Go through the records below and restate each one word for word.

Material for this task:
┌────────

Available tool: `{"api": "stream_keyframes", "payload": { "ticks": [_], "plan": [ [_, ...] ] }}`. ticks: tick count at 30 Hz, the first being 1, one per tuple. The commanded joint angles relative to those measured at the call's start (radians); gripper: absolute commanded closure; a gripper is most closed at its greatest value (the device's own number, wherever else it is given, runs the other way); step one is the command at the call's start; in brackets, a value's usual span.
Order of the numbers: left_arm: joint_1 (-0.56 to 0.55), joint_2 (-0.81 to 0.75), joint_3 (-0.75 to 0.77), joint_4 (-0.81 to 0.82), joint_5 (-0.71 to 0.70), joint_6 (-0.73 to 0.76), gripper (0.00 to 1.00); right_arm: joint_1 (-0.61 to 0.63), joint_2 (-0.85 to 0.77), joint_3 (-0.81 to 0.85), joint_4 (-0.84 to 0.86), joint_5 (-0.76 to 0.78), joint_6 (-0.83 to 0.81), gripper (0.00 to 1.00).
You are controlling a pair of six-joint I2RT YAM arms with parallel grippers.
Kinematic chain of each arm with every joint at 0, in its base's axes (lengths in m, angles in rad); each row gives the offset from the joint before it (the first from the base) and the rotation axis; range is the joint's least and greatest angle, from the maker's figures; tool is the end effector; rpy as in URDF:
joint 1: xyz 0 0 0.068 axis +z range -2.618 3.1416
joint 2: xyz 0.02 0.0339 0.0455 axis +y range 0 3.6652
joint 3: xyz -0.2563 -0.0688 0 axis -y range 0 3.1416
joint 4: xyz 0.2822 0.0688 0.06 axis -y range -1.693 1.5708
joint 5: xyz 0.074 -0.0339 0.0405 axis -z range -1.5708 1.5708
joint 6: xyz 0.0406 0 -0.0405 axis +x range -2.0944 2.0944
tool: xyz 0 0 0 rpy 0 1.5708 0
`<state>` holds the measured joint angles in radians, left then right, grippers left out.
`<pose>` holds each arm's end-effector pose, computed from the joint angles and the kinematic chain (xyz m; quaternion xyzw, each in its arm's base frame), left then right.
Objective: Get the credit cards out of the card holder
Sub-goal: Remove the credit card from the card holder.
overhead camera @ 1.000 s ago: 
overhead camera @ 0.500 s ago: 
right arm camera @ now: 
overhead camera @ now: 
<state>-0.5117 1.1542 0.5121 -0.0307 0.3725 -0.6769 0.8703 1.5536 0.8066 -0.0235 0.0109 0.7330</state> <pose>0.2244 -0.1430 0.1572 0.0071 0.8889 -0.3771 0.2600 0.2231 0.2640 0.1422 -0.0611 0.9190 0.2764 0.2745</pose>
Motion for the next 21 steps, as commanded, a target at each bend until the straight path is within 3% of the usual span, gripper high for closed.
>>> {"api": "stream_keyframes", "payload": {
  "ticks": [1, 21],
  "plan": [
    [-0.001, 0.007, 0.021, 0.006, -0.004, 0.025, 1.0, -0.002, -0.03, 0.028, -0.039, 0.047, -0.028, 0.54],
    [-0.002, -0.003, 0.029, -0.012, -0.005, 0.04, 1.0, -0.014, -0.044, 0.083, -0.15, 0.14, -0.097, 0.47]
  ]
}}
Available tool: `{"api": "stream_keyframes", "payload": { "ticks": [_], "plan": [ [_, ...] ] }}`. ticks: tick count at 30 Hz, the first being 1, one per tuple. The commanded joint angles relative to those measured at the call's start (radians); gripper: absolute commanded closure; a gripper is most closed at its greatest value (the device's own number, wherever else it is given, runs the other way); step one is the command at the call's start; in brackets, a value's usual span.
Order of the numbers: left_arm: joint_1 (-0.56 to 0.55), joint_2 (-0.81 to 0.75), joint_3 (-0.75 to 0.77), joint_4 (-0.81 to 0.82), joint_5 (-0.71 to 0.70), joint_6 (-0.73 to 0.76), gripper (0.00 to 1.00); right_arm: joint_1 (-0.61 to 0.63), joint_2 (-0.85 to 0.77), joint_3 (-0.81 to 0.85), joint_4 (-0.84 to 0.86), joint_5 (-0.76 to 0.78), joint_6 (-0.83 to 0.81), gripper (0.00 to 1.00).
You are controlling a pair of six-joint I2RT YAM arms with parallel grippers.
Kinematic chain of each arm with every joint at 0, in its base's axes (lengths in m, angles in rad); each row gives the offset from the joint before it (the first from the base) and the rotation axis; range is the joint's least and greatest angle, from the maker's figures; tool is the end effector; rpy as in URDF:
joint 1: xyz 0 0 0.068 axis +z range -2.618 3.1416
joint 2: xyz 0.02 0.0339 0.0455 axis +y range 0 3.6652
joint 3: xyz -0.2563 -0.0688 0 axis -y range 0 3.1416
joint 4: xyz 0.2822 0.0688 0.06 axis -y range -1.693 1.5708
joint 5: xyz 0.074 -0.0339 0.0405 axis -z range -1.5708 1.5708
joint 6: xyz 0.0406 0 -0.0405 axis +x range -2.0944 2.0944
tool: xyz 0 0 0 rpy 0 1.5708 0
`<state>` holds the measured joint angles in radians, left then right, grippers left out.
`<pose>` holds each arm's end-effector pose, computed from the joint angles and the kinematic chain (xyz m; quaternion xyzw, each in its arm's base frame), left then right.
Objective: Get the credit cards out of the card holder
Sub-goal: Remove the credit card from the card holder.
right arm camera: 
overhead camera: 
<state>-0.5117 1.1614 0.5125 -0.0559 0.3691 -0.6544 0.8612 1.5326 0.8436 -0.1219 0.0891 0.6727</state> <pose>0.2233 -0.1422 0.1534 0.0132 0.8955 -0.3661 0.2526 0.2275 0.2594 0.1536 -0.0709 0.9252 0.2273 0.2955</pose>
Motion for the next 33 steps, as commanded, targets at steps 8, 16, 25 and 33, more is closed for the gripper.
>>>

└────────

Solution to the exercise:
Available tool: `{"api": "stream_keyframes", "payload": { "ticks": [_], "plan": [ [_, ...] ] }}`. ticks: tick count at 30 Hz, the first being 1, one per tuple. The commanded joint angles relative to those measured at the call's start (radians); gripper: absolute commanded closure; a gripper is most closed at its greatest value (the device's own number, wherever else it is given, runs the other way); step one is the command at the call's start; in brackets, a value's usual span.
Order of the numbers: left_arm: joint_1 (-0.56 to 0.55), joint_2 (-0.81 to 0.75), joint_3 (-0.75 to 0.77), joint_4 (-0.81 to 0.82), joint_5 (-0.71 to 0.70), joint_6 (-0.73 to 0.76), gripper (0.00 to 1.00); right_arm: joint_1 (-0.61 to 0.63), joint_2 (-0.85 to 0.77), joint_3 (-0.81 to 0.85), joint_4 (-0.84 to 0.86), joint_5 (-0.76 to 0.78), joint_6 (-0.83 to 0.81), gripper (0.00 to 1.00).
You are controlling a pair of six-joint I2RT YAM arms with parallel grippers.
Kinematic chain of each arm with every joint at 0, in its base's axes (lengths in m, angles in rad); each row gives the offset from the joint before it (the first from the base) and the rotation axis; range is the joint's least and greatest angle, from the maker's figures; tool is the end effector; rpy as in URDF:
joint 1: xyz 0 0 0.068 axis +z range -2.618 3.1416
joint 2: xyz 0.02 0.0339 0.0455 axis +y range 0 3.6652
joint 3: xyz -0.2563 -0.0688 0 axis -y range 0 3.1416
joint 4: xyz 0.2822 0.0688 0.06 axis -y range -1.693 1.5708
joint 5: xyz 0.074 -0.0339 0.0405 axis -z range -1.5708 1.5708
joint 6: xyz 0.0406 0 -0.0405 axis +x range -2.0944 2.0944
tool: xyz 0 0 0 rpy 0 1.5708 0
`<state>` holds the measured joint angles in radians, left then right, grippers left out.
`<pose>` holds each arm's end-effector pose, computed from the joint angles and the kinematic chain (xyz m; quaternion xyzw, each in its arm's base frame), left then right.
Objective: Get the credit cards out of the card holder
Sub-goal: Remove the credit card from the card holder.
overhead camera @ 1.000 s ago: 
overhead camera @ 0.500 s ago: 
right arm camera @ now: 
overhead camera @ now: 
<state>-0.5117 1.1542 0.5121 -0.0307 0.3725 -0.6769 0.8703 1.5536 0.8066 -0.0235 0.0109 0.7330</state> <pose>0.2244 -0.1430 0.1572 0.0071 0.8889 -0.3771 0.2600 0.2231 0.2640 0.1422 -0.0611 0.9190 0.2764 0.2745</pose>
Motion for the next 21 steps, as commanded, a target at each bend until the straight path is within 3% of the usual span, gripper high for closed.
>>> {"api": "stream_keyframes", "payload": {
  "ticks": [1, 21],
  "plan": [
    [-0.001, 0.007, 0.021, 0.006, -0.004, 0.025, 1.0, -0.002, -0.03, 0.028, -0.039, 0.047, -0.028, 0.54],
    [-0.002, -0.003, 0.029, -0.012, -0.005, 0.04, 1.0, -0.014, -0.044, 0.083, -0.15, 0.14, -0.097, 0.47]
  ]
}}
Available tool: `{"api": "stream_keyframes", "payload": { "ticks": [_], "plan": [ [_, ...] ] }}`. ticks: tick count at 30 Hz, the first being 1, one per tuple. The commanded joint angles relative to those measured at the call's start (radians); gripper: absolute commanded closure; a gripper is most closed at its greatest value (the device's own number, wherever else it is given, runs the other way); step one is the command at the call's start; in brackets, a value's usual span.
Order of the numbers: left_arm: joint_1 (-0.56 to 0.55), joint_2 (-0.81 to 0.75), joint_3 (-0.75 to 0.77), joint_4 (-0.81 to 0.82), joint_5 (-0.71 to 0.70), joint_6 (-0.73 to 0.76), gripper (0.00 to 1.00); right_arm: joint_1 (-0.61 to 0.63), joint_2 (-0.85 to 0.77), joint_3 (-0.81 to 0.85), joint_4 (-0.84 to 0.86), joint_5 (-0.76 to 0.78), joint_6 (-0.83 to 0.81), gripper (0.00 to 1.00).
You are controlling a pair of six-joint I2RT YAM arms with parallel grippers.
Kinematic chain of each arm with every joint at 0, in its base's axes (lengths in m, angles in rad); each row gives the offset from the joint before it (the first from the base) and the rotation axis; range is the joint's least and greatest angle, from the maker's figures; tool is the end effector; rpy as in URDF:
joint 1: xyz 0 0 0.068 axis +z range -2.618 3.1416
joint 2: xyz 0.02 0.0339 0.0455 axis +y range 0 3.6652
joint 3: xyz -0.2563 -0.0688 0 axis -y range 0 3.1416
joint 4: xyz 0.2822 0.0688 0.06 axis -y range -1.693 1.5708
joint 5: xyz 0.074 -0.0339 0.0405 axis -z range -1.5708 1.5708
joint 6: xyz 0.0406 0 -0.0405 axis +x range -2.0944 2.0944
tool: xyz 0 0 0 rpy 0 1.5708 0
`<state>` holds the measured joint angles in radians, left then right, grippers left out.
`<pose>` holds each arm's end-effector pose, computed from the joint angles and the kinematic chain (xyz m; quaternion xyzw, each in its arm's base frame), left then right.
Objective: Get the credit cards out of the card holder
Sub-goal: Remove the credit card from the card holder.
right arm camera: 
overhead camera: 
<state>-0.5117 1.1614 0.5125 -0.0559 0.3691 -0.6544 0.8612 1.5326 0.8436 -0.1219 0.0891 0.6727</state> <pose>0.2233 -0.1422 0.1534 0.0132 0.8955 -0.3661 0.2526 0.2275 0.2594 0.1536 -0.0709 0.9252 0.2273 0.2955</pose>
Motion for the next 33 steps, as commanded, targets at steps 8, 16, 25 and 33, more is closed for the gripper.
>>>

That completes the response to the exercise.